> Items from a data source
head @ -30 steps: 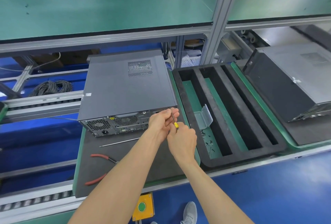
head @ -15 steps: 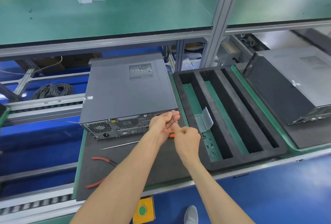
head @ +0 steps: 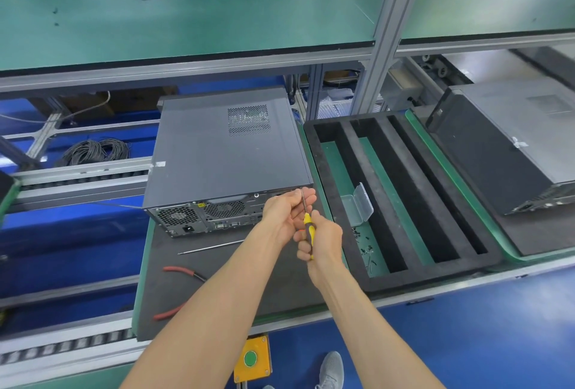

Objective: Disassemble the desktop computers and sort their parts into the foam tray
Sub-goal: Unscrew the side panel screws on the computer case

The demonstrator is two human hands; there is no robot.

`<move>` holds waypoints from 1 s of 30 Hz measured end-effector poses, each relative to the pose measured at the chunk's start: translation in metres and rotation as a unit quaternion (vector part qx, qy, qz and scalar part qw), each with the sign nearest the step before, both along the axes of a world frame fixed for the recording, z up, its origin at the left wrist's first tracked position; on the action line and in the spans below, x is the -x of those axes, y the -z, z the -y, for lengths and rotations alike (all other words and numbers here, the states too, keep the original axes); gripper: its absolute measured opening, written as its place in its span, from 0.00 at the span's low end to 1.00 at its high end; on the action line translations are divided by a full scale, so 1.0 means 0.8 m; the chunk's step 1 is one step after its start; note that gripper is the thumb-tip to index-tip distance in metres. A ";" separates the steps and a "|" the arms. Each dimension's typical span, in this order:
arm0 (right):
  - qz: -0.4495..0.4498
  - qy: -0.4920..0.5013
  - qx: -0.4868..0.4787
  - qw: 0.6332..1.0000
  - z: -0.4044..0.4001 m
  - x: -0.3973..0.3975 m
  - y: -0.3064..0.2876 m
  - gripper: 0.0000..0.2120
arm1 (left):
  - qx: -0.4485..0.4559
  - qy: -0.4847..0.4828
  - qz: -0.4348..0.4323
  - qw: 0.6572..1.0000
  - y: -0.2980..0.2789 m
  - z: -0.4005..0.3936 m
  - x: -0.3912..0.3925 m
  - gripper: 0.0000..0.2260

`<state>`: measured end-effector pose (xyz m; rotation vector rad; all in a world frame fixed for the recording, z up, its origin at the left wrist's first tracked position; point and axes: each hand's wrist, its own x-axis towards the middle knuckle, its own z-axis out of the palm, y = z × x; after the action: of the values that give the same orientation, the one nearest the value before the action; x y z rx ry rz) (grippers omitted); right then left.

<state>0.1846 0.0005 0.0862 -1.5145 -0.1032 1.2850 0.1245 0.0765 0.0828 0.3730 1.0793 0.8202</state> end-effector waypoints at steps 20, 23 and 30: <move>0.309 -0.070 -0.020 0.948 0.009 -0.002 0.005 0.15 | -0.013 0.004 0.003 1.000 -0.002 0.004 0.001 0.11; 0.491 -0.101 0.006 0.865 0.012 0.004 0.007 0.14 | -0.013 0.005 0.010 1.000 -0.002 0.004 0.002 0.11; 0.134 -0.001 0.037 0.990 0.002 -0.001 0.000 0.16 | -0.011 0.003 0.002 1.000 -0.001 0.003 0.000 0.11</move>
<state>0.1852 -0.0014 0.0865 -1.7467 -0.2341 1.0912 0.1244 0.0741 0.0833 0.3937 1.0663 0.8274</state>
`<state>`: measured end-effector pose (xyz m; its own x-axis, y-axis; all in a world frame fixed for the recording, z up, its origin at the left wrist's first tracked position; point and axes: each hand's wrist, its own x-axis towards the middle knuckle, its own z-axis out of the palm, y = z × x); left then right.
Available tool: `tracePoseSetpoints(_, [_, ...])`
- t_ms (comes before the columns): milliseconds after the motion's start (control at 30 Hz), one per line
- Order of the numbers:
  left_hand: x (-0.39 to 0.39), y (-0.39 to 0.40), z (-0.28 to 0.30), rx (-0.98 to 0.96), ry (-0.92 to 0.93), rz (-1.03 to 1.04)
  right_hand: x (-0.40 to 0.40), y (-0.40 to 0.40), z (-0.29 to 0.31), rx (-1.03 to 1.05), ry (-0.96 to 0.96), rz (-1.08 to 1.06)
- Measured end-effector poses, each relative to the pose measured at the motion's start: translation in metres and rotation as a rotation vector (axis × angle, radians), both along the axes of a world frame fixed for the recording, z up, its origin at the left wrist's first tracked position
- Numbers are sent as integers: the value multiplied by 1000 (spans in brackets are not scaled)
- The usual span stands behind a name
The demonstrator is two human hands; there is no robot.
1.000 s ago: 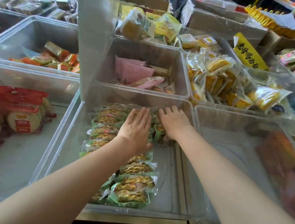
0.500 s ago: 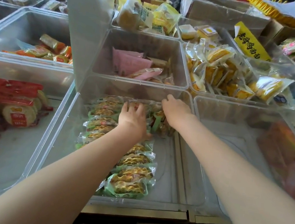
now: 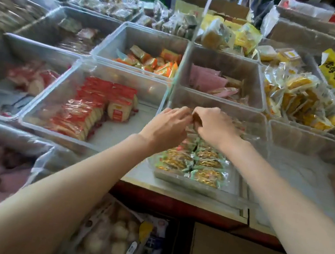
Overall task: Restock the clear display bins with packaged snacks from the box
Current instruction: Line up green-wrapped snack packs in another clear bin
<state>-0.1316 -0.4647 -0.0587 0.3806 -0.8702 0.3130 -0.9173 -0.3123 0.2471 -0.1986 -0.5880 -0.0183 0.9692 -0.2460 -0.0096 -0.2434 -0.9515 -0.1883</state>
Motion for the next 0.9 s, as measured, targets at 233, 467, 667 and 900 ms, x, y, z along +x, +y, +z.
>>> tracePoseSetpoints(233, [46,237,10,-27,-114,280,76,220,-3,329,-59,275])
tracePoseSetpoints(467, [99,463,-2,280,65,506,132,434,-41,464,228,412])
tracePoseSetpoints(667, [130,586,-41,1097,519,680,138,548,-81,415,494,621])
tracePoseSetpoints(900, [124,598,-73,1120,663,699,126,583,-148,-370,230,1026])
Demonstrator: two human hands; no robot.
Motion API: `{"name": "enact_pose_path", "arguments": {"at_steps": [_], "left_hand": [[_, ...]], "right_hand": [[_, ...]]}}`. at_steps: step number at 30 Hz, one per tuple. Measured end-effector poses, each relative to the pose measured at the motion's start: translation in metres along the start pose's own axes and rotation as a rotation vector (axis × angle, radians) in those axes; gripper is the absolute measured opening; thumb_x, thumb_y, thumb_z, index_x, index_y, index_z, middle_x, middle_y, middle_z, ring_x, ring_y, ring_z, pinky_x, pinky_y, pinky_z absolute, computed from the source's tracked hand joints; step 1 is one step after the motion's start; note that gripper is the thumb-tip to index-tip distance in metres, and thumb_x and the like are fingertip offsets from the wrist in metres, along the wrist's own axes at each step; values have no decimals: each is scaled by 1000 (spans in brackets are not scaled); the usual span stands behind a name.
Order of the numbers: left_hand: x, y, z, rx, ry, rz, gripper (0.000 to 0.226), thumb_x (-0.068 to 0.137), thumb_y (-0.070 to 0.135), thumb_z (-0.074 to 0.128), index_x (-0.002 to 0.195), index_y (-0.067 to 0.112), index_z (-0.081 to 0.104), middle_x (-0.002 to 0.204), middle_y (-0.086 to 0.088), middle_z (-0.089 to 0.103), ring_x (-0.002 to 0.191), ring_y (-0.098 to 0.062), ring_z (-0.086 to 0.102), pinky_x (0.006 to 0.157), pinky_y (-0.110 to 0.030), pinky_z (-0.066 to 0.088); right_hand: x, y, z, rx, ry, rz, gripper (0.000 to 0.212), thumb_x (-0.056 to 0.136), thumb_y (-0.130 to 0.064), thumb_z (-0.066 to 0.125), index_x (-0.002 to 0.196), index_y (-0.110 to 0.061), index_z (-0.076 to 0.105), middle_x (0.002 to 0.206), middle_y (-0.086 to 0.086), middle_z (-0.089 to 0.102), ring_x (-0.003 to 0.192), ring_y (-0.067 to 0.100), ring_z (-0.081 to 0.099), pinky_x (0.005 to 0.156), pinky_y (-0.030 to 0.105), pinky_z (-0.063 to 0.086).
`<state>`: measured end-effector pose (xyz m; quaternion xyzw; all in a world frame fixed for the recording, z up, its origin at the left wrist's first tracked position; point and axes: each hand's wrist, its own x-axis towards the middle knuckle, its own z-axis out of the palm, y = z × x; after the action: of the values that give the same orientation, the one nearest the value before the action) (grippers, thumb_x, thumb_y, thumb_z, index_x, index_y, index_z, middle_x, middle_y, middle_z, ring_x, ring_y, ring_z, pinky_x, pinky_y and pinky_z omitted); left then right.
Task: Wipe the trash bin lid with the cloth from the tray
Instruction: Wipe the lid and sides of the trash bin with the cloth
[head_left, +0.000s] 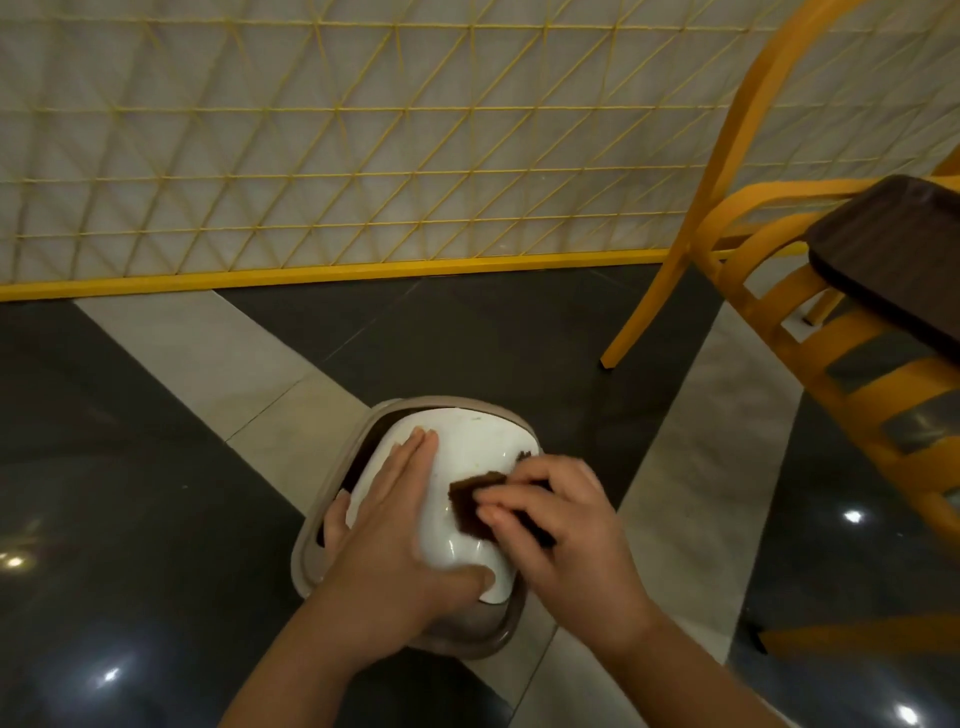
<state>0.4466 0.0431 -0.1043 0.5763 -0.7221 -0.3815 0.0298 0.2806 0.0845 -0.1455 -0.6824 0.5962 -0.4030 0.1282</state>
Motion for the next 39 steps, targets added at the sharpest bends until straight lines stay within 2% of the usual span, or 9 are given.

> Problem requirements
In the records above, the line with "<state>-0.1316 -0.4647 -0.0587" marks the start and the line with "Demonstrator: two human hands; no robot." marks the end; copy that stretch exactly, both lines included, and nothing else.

> Task output
<state>-0.1316 -0.4647 -0.0587 0.3806 -0.8702 0.3130 -0.9173 -0.3123 0.2471 -0.1986 -0.5880 -0.0183 0.9692 -0.2460 -0.0096 -0.2434 -0.9515 -0.1883</state>
Motion for the next 0.9 s, as measured, targets at 233, 467, 667 and 900 ms, x, y, z along +x, +y, +z.
>>> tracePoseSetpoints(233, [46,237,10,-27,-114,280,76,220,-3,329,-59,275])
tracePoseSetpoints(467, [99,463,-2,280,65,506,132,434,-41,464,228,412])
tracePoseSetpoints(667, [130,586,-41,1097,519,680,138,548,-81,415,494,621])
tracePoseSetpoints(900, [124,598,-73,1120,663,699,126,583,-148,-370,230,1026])
Demonstrator: two human hands; no robot.

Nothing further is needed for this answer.